## TASK REQUIREMENTS
Note how many lines of the material that follows include the string "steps", and state only that number.

(INPUT DATA)

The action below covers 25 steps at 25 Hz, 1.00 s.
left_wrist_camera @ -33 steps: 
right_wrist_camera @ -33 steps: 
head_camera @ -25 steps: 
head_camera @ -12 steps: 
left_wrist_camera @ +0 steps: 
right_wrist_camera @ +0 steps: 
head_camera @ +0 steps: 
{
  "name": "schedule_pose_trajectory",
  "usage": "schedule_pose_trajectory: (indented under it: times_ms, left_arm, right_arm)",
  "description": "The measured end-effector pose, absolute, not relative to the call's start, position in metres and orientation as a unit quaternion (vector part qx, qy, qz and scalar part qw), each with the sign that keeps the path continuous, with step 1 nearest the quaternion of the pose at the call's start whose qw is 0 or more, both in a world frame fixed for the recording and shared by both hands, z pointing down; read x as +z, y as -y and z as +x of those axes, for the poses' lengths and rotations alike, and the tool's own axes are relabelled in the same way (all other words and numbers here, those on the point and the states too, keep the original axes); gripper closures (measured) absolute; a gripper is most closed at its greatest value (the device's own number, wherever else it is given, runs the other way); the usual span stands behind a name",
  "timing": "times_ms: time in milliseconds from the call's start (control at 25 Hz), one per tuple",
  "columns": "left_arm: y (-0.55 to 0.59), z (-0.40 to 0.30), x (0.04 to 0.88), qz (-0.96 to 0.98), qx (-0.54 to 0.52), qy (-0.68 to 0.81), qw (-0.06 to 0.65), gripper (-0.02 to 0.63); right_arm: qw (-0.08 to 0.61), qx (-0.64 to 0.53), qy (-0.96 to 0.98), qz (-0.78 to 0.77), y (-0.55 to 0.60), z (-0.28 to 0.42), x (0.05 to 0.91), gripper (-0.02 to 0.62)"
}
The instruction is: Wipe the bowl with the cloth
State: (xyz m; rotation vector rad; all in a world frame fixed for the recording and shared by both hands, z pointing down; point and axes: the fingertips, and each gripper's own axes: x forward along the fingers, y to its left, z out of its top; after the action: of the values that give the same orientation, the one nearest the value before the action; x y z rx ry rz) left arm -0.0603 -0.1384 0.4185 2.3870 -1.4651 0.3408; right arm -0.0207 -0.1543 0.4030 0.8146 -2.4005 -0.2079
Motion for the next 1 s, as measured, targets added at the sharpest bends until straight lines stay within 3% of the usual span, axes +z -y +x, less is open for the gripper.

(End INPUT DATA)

## SOLUTION TO THE EXERCISE
8